El costo humano y económico es alto. Según el Departamento Nacional de Planeación (DNP), los daños por degradación ambiental representaron $20,7 billones de pesos, equivalentes al 2,6% del PIB de 2015. Esta crisis se traduce en 13.718 muertes y más de 98 millones de episodios de enfermedad, siendo la mala calidad del aire responsable del 77% de estas muertes.
Medio ambiente y seguridad social: una relación indisoluble
La Corporación de Seguridad Social (CODESS) advierte que el deterioro ambiental afecta directamente los sistemas de salud, empleo y pensiones:
- Salud en peligro: Enfermedades respiratorias, cardiovasculares y cáncer están relacionadas con el aire y el agua contaminados. Además, el cambio climático propicia brotes de dengue y fiebre amarilla.
- Trabajo y pensiones vulnerables: El 56% de los trabajadores informales, incluidos recicladores y mineros, carecen de seguridad social.
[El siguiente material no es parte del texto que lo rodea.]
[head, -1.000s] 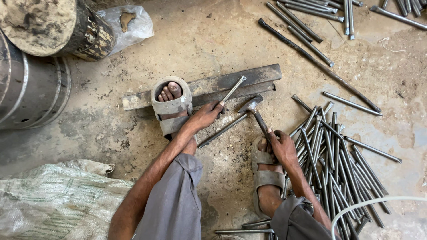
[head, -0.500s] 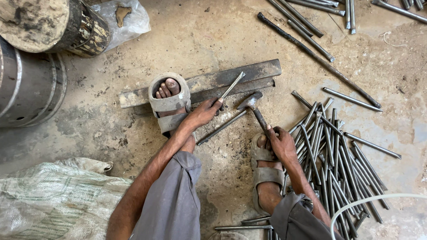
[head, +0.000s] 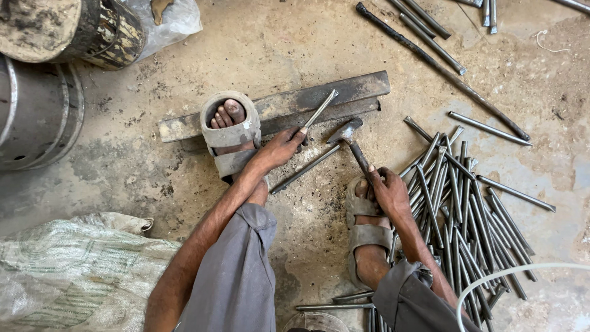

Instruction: The person sits on the floor and repeatedly hammers metal rods placed on a metal block to shape their ends. The person uses a hammer in the right hand and holds the rod with the left hand, striking the rod multiple times per piece.

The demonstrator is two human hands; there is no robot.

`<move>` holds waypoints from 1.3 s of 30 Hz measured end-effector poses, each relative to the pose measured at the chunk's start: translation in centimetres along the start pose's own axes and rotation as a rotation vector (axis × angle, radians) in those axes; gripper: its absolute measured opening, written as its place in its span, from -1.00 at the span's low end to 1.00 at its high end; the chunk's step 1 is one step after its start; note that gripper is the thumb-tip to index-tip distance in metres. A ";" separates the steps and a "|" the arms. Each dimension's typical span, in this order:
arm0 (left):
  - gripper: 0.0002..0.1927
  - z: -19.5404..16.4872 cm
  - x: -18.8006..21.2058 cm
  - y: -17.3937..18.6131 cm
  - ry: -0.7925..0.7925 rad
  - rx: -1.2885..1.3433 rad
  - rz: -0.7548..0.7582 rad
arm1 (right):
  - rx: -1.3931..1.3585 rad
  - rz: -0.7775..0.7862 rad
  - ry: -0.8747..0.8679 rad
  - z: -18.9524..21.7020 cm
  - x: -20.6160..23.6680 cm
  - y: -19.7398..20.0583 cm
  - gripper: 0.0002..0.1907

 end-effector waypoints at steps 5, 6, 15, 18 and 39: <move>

La variabilidad climática reduce la productividad agrícola, afectando el ingreso y la posibilidad de cotizar.
- Riesgos laborales crecientes: El aumento de incendios forestales y olas de calor pone en riesgo a trabajadores del campo y la construcción, con nuevas enfermedades laborales reconocidas en la legislación [Decreto SGRL].
Agenda 2030: avances lentos en los ODS ambientales
Colombia ha alcanzado un avance del 53% hacia los Objetivos de Desarrollo Sostenible (ODS), pero los relacionados con el medio ambiente presentan rezagos graves:
- ODS 6 – Agua limpia y saneamiento: Persisten brechas de acceso en zonas rurales y la contaminación de fuentes hídricas no cesa.
- ODS 13 – Acción climática: La meta de reducir emisiones en un 51% para 2030 y lograr la carbono-neutralidad en 2050 exige frenar la deforestación y acelerar la transición energética.
- ODS 15 – Vida de ecosistemas terrestres: La pérdida de biodiversidad avanza por la minería ilegal, especialmente en páramos y selvas, según alertas de la Contraloría.
Entre luces verdes y sombras críticas
Avances destacados:
- El 31% del territorio terrestre y el 37% del mar colombiano están protegidos, superando la meta global 30×30.
- El 74,9% de la electricidad proviene de fuentes renovables, con crecimiento solar en regiones como Córdoba y Cesar.
- Colombia emite 1,9 toneladas de CO₂ per cápita, la mitad del promedio latinoamericano [Banco Mundial].
Retos persistentes:
- La deforestación aumentó un 12% en 2024, con la Amazonía como epicentro, según Global Forest Watch.
- De los 11,6 millones de toneladas de residuos sólidos anuales, solo el 17% se recicla [DNP].
- Bogotá, Medellín y Cali presentan niveles de PM2.5 muy por encima del estándar de la OMS, comprometiendo la salud urbana.
En el Mes Mundial del Medio Ambiente, Colombia se unió a la campaña #SinContaminaciónPorPlásticos, en medio de una doble narrativa: un país con liderazgo ambiental en cifras, pero enfrentado a urgencias estructurales que exigen acción política, innovación tecnológica y justicia ambiental para su población.